Postby eyesthebye » Thu Apr 12, 2012 9:33 am

fishguy15 wrote:
eyesthebye wrote:What stops Calgary?


Ok, I'll bite. It's city limits? :roll:



BZZZZT! Wrong.
Nothing stops Calgary and Edmonton, or Saskatoon, or Winnipeg, etc. from swallowing up more farmland
and spreading further out.
I guess you missed the part about annexing more land.

Edmonton:
"Historically, Edmonton was surrounded by few other urban municipalities (Strathcona, Beverly and Jasper Place being the largest) but these were absorbed through amalgamation or annexation. Edmonton annexed a significant amount of land up until the early 1980s, and as a result it has sustained much of the region's suburban growth within its own boundaries" (wikipedia)


Calgary:
Tens of thousands of people are making that same choice, flocking to Calgary’s edges, pushing the boundaries of the city farther and farther out.

But critics decry a sprawling city that still eats up 548 hectares every year — the equivalent of almost a third of Okotoks.
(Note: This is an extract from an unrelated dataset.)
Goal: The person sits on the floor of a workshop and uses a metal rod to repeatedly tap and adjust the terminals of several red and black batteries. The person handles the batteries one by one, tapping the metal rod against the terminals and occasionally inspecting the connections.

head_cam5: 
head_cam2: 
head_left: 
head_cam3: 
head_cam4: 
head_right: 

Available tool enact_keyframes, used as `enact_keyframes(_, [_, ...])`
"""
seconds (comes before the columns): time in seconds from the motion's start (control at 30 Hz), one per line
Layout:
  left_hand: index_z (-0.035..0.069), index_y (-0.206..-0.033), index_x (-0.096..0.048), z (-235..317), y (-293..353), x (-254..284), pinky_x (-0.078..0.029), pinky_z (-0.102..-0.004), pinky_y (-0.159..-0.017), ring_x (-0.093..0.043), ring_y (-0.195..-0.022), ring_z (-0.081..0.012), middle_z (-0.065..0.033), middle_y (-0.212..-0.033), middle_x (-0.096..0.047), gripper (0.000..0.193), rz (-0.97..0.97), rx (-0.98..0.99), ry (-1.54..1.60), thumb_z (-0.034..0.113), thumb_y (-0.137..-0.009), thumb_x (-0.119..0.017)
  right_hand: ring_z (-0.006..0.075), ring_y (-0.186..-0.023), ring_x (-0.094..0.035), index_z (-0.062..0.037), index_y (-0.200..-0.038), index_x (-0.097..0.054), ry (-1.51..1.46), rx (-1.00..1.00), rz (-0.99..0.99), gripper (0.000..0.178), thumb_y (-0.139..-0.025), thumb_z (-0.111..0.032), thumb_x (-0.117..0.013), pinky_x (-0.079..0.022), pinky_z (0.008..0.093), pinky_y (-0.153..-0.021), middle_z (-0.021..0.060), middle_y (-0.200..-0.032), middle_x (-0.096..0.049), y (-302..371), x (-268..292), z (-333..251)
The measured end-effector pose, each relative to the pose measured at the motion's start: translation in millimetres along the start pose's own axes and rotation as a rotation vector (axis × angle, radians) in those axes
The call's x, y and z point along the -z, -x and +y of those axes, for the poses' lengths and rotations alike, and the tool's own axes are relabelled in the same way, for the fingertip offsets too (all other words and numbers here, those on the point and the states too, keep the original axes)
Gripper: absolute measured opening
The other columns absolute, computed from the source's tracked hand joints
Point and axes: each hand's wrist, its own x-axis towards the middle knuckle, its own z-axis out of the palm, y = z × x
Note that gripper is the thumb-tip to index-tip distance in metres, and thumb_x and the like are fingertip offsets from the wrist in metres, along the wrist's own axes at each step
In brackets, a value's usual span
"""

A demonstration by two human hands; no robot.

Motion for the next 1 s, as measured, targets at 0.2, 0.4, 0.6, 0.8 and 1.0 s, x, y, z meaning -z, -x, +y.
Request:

Calgary’s one million residents live on 745 square-kilometres, a fact often negatively compared to the more than eight-million people who call New York’s 830 square-kilometres home. The city argues the sprawl in cities like New York take place on the other side of its city limits.

Brad Stelfox, a land use expert, says the city’s area has grown by 4.5 per cent a year on average over the past six decades, compared to population increases of about three per cent.


Not so with Vancouver and Toronto.
In March 2005, the Government of Ontario unveiled the boundaries of a greenbelt around the Greater Toronto Area, a 7,200 km2 (2,800 sq mi) area stretching from Niagara Falls to Peterborough. The green belt is designed to curb urban sprawl and to preserve valuable natural areas and farmland surrounding the city. However, some types of development including detached single residential, quarries and commercial facilities continue to get approved, exerting pressure and population growth on the Greebelt. Toronto is the latest in a line of cities that have implemented growth boundaries of some kind as a method of restricting urban growth, including Ottawa, Portland, Oregon, Frankfurt, Melbourne, Seoul and London, UK. (wikipedia)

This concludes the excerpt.